2. Before his death, the elderly Isaac intends to bless Esau, his eldest son, and pass him Abraham's inheritance. Not just his earthly inheritance, but primarily the vision of establishing a unique nation that will hold a moral message to the world. Rebecca hears this and urges Jacob to enter his father's room disguised as his brother in order to receive the blessing himself. The women appear in many of the Scripture's historic crossroads to steer the course of events.
Jacob enters Isaac's room as "not himself". He dresses in other clothing and is hidden within a borrowed identity. He is not built for dangerous positions such as this; it is apparent from his hesitations: "But my brother Esau is a hairy man and I am a smooth-skinned man. Perhaps my father will feel me and I shall be a mocker in his eyes; I will thus bring myself a curse rather than a blessing!" Therefore he undergoes a complex process, and transformation. Into Isaac's room entered one Jacob and exited another Jacob.
We can understand what Jacob experienced from the words of his father, Isaac, when (the real) Esau enters his room and he understands for the first time that the son in his room earlier was not Esau: "Then Isaac trembled in very great perplexity" (Gen. 27:33). This is not another ordinary trembling, but a terrible terror that consumes every other emotion. Indeed, Rashi quotes the Midrash: "He saw Hell open up beneath him."

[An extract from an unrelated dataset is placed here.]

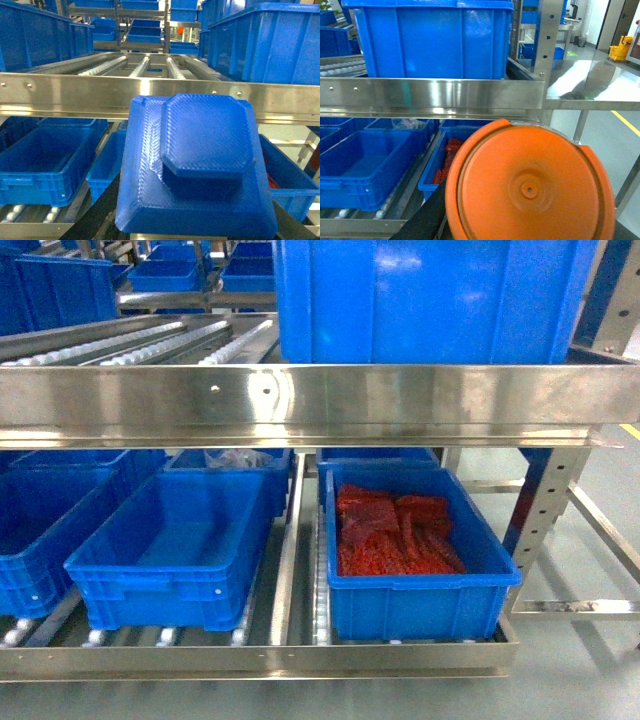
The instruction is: Sort blue parts and orange caps into right shelf containers
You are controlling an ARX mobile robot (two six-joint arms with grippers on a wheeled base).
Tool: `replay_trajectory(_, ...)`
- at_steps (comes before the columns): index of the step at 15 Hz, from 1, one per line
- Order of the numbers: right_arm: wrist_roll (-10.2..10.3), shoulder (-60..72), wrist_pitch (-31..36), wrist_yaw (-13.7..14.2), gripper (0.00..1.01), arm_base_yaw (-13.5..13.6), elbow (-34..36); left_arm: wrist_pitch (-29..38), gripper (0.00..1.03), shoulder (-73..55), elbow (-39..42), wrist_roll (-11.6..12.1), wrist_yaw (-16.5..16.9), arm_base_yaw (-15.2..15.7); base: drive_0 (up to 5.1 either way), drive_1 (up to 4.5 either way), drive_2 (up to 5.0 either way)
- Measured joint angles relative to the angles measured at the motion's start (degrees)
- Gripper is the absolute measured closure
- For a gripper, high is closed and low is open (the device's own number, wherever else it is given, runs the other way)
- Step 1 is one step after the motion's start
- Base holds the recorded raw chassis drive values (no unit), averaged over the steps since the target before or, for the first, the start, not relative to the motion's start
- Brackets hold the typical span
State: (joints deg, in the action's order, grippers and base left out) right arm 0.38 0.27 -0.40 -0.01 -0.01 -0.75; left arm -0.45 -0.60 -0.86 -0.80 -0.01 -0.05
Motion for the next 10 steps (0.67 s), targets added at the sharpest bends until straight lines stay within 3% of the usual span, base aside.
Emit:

And if Isaac felt this way, more so Jacob. The moments of terror he experienced in his father's room began the test of sound Isaac gave him – "Who are you?" (27:18); and then the test of touch: "Come close, if you please, so I can feel you; are you, indeed, my son Esau or not?" (27:21); and finally the test of smell: "Come close, if you please, and kiss me, my son… and he smelled the fragrance of his garments" (27:27). Every test and the terror of his father finding out the truth and the horrible curse that is likely to follow. When Jacob passes the first test and breathes a little easier, the second test comes and makes him wither on the inside, and again he feels relief, and then the third and fourth tests. His soul had left him. The blood is leaking out of his body and his heart was about to burst – as we say: "scared to death". Our sages described it thus: "Jacob wet himself and his heart was as weak as wax, and God sent him two angels – one on his right and one on his left – and they held him by the elbows lest he falls." Even they needed God's presence that supported Jacob to explain how he did not faint from fear.
3. This description is crucial because it explains that what transpired in that endless hour was a binding for Jacob. When he entered the room, he was being bound. He would never go back to being what he was. From the deep terror he felt, he was reborn. In many cultures, people who wear costumes go through a symbolic process of death and rebirth, just like a caterpillar who cocoons itself in preparation for its rebirth as a butterfly.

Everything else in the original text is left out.